GM noted that it’s Chevrolet Bolt EV sales dropped 99.63% to 25 units, and that it sold one Hummer EV pickup.

Steve Carlisle, GM Executive Vice President and President at GM North America, spoke of how GM’s focus was more on high-demand products.

“All year we focused on delivering as many of our high demand, capacity-constrained products as possible and the strategy worked. Our dealers and our engineering, supply chain, manufacturing and brand teams moved mountains to satisfy as many customers as possible in 2021, despite record low inventories caused by semiconductor supply chain issues during the third and fourth quarters.”

There is another valid reason as to why GM hasn’t sold that many Bolts. GM had to recall over 140,000 Bolts for battery fire risk in August of last year and has mostly kept its Orion Assembly production plant closed since then. It seems they opened it for just a couple of weeks in November to make replacement Bolts for customers who were waiting on recall repairs.

A GM spokesman told The Detroit News in December that this situation will continue in 2022.

“GM has notified employees at Orion Assembly the plant will extend downtime through February 2022 to continue prioritizing recall repairs. We will continue to inform employees at the appropriate time of any additional production schedule adjustments, as we continue to focus on battery module replacements.”

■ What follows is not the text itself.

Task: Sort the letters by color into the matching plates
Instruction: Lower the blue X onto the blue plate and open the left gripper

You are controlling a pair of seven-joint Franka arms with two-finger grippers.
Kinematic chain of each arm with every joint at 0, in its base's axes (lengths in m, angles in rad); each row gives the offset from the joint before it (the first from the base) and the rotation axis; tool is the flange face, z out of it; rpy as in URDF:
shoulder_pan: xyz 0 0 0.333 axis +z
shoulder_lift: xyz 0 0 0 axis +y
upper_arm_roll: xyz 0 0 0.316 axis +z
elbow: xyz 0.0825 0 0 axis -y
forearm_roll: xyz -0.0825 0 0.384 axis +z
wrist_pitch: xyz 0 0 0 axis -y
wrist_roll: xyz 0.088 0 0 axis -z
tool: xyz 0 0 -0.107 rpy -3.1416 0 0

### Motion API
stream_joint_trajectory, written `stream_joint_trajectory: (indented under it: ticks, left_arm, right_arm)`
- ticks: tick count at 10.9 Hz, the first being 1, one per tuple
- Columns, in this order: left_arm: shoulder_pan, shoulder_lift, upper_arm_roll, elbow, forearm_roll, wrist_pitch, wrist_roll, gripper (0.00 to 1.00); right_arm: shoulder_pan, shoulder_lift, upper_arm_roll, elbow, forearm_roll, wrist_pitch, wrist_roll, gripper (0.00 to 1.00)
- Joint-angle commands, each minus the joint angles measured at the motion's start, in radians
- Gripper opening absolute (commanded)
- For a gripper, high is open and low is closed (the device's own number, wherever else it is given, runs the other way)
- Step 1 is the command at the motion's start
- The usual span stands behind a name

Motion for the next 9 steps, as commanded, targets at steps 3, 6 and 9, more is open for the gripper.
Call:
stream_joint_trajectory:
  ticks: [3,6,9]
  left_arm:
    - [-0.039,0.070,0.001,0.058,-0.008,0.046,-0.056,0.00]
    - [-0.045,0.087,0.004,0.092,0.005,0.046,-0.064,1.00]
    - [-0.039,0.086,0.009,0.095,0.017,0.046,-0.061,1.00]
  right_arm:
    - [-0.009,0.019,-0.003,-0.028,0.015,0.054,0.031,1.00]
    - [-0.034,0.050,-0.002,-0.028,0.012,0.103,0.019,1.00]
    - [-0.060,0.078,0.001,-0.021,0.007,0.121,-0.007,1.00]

The article also added that GM has plans to transition the plant to make electric trucks based on the company’s new Ultium electric platform. GM submitted a tax-exemption request to Orion Township to invest $160 million for a new battery pack assembly line at the plant.

Tesla Owners Club of Silicon Valley tweeted that GM sold a total of 26 EVs in Q4 2021 and tagged Elon Musk, who replied, “Room to improve ….”

Observer reported that Elon Musk was being sarcastic in that reply and that he was laughing at GM. I don’t see his reply in that same light. If Elon was mocking GM, he would have posted a meme or made a few other tweets. However, Elon is known to congratulate both Tesla’s and SpaceX’s competitors when they make achievements.

I think Elon was being honest. GM has a lot of room to improve and despite its struggles at making an EV, has taken President Biden’s praise too literally. It’s great that the president is supporting automakers that want to make EVs, but it’s not great that the president is completely ignoring Tesla’s success and how it’s helped position America into a leadership position of next-generation clean energy vehicles. Legacy automakers from the US, Europe, and Asia are all following Tesla’s lead years after believing that bringing an EV to the mass market would be impossible. (Tesla sold more than 300,000 EVs in Q4 2021.)

While GM’s EVs are seen as competition to Tesla, they are not, which was proven by Q4’s results. However, its 440,719 ICE vehicles sold are a direct competition to Tesla and its mission, along with the millions of other ICE vehicles produced and sold.

GM EV Reality — And Why It’s Important

I think that GM did the right thing by closing its Bolt production plant down after the recall. Safety should be the first priority. And we should remember that this is the reason why its Q4 results are low. However, GM is clearly not leading the world in electric vehicles.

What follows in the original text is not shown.